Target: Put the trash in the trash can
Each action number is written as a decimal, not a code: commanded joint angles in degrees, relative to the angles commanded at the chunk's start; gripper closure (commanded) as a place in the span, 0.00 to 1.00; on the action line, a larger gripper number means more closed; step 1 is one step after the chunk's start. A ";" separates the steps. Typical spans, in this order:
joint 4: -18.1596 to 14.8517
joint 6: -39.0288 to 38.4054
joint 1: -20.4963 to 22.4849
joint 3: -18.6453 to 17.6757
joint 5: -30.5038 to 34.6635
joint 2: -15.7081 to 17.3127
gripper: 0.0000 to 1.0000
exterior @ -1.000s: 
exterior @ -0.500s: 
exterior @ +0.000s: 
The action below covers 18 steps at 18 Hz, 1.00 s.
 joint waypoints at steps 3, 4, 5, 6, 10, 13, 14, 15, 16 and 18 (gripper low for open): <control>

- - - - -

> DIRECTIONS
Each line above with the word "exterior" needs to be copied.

> ANSWER BOX
exterior @ -1.000s: 
exterior @ -0.500s: 
exterior @ +0.000s: 

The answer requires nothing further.